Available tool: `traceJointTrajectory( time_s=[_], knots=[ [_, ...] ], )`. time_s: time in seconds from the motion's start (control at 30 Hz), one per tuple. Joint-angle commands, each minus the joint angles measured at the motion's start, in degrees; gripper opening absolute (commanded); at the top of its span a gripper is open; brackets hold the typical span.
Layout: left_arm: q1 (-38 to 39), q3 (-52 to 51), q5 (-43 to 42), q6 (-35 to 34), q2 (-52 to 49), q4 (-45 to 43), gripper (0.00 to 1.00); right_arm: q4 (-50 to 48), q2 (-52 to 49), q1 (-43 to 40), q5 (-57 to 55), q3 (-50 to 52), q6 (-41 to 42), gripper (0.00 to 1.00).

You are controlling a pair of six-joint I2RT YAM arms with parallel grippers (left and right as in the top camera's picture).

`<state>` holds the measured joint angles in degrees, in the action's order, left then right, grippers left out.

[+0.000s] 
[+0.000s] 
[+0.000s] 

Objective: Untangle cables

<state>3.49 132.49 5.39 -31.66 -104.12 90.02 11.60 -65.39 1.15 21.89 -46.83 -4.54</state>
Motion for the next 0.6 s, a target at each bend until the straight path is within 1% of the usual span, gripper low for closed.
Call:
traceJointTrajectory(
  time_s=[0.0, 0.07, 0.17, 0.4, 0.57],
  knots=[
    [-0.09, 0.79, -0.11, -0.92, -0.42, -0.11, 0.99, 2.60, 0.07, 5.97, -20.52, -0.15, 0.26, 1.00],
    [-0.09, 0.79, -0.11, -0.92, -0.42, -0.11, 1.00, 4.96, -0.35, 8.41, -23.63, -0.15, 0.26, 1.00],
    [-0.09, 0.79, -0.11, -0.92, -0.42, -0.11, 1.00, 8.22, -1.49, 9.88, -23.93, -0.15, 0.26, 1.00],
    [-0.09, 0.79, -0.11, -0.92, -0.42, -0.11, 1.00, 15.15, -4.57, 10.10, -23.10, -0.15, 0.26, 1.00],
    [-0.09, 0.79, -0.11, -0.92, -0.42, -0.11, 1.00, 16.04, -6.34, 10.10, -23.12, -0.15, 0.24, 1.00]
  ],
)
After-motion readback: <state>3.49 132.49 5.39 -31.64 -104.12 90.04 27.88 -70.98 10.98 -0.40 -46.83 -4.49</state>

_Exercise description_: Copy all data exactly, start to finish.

_Problem solution_:
Available tool: `traceJointTrajectory( time_s=[_], knots=[ [_, ...] ], )`. time_s: time in seconds from the motion's start (control at 30 Hz), one per tuple. Joint-angle commands, each minus the joint angles measured at the motion's start, in degrees; gripper opening absolute (commanded); at the top of its span a gripper is open; brackets hold the typical span.
Layout: left_arm: q1 (-38 to 39), q3 (-52 to 51), q5 (-43 to 42), q6 (-35 to 34), q2 (-52 to 49), q4 (-45 to 43), gripper (0.00 to 1.00); right_arm: q4 (-50 to 48), q2 (-52 to 49), q1 (-43 to 40), q5 (-57 to 55), q3 (-50 to 52), q6 (-41 to 42), gripper (0.00 to 1.00).

You are controlling a pair of six-joint I2RT YAM arms with parallel grippers (left and right as in the top camera's picture).

`<state>` holds the measured joint angles in degrees, in the action's order, left then right, grippers left out.

[+0.000s] 
[+0.000s] 
[+0.000s] 

Objective: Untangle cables

<state>3.49 132.49 5.39 -31.66 -104.12 90.02 11.60 -65.39 1.15 21.89 -46.83 -4.54</state>
Motion for the next 0.6 s, a target at each bend until the straight path is within 1% of the usual span, gripper low for closed.
Call:
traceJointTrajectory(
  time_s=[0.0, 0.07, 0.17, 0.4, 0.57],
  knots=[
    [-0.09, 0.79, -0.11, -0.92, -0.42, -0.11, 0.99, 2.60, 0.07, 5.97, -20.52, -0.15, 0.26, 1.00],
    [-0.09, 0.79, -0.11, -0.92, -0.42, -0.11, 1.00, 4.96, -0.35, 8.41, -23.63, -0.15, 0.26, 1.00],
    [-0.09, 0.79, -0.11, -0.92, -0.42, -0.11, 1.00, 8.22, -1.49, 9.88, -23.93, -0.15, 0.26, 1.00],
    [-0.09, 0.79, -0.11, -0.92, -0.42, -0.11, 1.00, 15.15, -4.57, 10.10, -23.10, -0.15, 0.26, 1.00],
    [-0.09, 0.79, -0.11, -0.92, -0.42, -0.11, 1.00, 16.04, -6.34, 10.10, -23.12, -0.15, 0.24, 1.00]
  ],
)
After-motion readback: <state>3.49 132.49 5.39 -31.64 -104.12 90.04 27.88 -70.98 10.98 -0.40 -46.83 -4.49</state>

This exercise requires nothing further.